## The task
Whenever a line contains the string "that", copy it out of the entries.

[Supplied information Boundary: Start]

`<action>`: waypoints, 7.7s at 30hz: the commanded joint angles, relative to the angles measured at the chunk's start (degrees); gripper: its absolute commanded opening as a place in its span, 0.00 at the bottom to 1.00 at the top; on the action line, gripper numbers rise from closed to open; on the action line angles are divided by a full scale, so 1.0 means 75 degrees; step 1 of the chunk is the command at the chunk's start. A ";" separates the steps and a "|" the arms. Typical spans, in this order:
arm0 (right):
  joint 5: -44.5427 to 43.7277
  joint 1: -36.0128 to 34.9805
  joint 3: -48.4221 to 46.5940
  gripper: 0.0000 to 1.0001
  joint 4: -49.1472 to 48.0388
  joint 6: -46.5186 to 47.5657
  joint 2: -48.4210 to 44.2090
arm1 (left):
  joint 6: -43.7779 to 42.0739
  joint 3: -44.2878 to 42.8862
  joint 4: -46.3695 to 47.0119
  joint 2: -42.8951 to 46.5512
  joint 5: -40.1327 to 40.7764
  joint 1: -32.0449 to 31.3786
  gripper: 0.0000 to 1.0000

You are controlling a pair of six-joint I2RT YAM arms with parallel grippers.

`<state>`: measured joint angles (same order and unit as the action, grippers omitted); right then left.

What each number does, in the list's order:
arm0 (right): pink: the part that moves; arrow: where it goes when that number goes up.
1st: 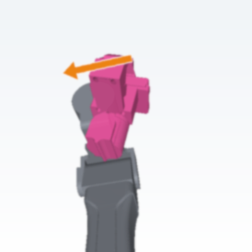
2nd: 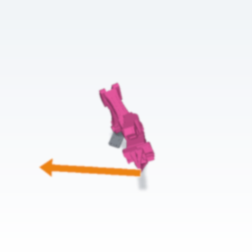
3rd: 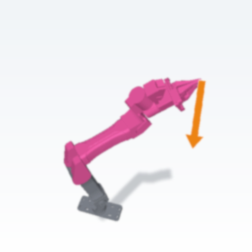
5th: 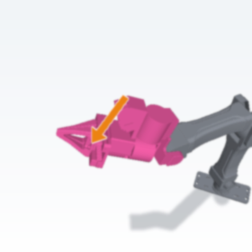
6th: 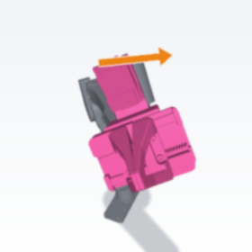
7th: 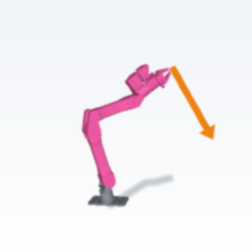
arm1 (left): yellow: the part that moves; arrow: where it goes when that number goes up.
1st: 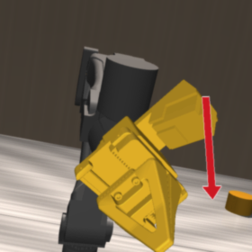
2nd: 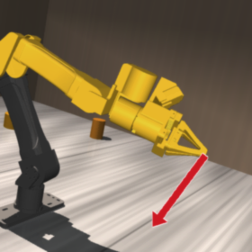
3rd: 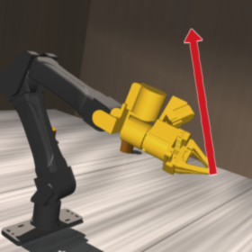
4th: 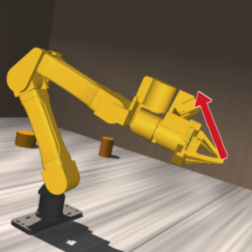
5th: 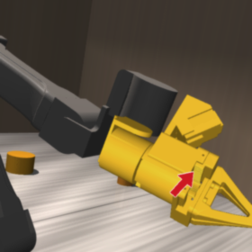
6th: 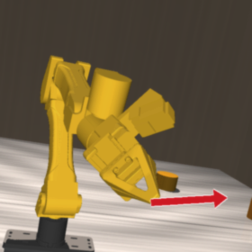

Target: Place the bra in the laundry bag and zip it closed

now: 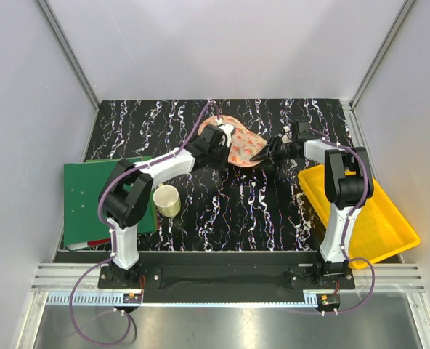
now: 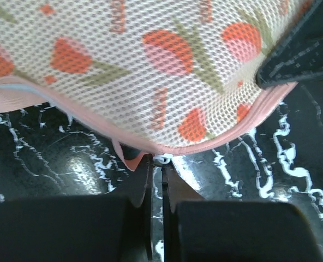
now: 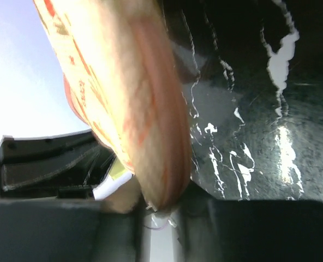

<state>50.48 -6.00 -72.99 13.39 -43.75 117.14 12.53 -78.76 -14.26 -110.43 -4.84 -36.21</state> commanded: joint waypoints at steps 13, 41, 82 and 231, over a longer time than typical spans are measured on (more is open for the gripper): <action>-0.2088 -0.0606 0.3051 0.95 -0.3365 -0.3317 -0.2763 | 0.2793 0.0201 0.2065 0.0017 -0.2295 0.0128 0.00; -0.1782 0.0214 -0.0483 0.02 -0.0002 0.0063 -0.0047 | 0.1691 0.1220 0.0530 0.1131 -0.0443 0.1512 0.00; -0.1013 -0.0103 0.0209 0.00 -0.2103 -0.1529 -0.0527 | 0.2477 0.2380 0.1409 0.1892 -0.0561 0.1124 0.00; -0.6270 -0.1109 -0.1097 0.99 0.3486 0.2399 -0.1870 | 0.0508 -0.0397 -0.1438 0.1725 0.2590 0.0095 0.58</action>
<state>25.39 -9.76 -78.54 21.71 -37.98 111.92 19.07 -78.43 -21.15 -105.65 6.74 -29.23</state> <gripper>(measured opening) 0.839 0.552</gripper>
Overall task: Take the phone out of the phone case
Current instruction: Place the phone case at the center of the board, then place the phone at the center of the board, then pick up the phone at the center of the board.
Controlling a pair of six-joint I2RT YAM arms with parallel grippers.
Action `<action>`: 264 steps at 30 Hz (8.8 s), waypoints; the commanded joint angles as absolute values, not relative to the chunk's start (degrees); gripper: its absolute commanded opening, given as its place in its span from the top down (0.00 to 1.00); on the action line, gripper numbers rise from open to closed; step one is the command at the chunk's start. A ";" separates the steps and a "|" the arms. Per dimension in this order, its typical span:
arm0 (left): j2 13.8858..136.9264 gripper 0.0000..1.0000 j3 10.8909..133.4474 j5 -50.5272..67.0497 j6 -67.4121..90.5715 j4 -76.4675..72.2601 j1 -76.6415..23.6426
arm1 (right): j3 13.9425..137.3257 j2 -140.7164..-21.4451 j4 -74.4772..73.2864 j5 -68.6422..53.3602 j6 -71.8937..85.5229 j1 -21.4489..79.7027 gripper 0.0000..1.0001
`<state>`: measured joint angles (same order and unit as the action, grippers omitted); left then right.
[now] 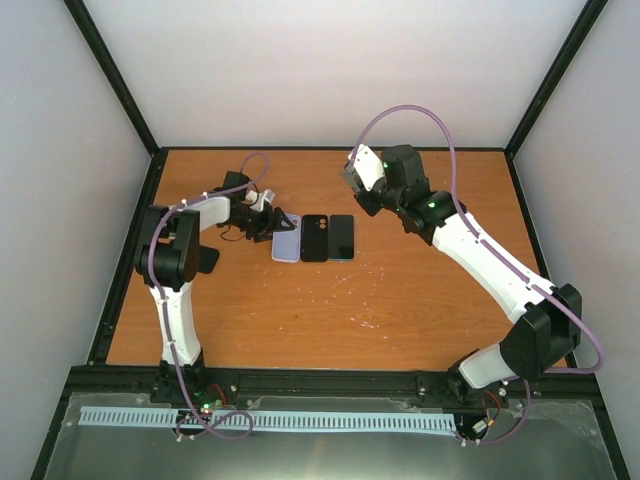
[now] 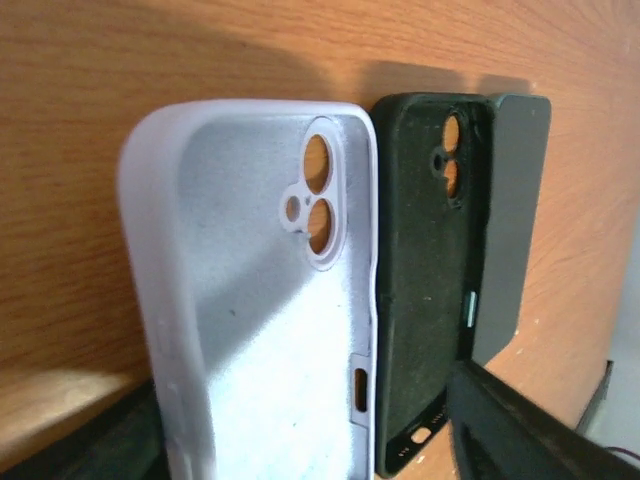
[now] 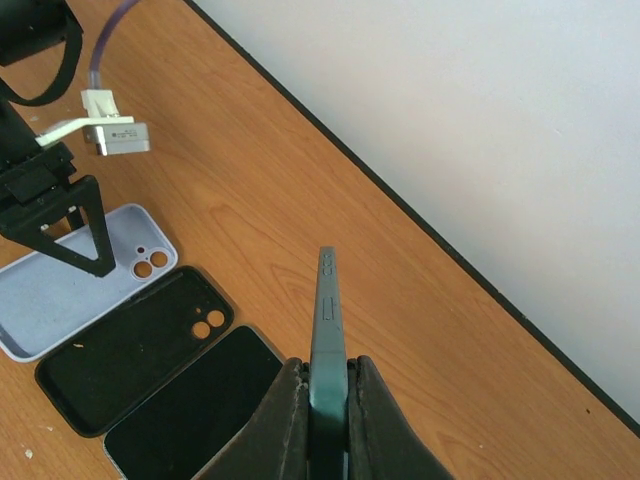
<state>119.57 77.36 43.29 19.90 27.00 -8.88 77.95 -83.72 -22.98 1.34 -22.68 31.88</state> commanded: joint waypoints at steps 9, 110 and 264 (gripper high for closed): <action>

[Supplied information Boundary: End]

## Result of the task
arm0 (right): pink: the part that moves; arrow: where it goes when that number goes up.
arm1 (left): yellow: the part that moves; arrow: where it goes when that number goes up.

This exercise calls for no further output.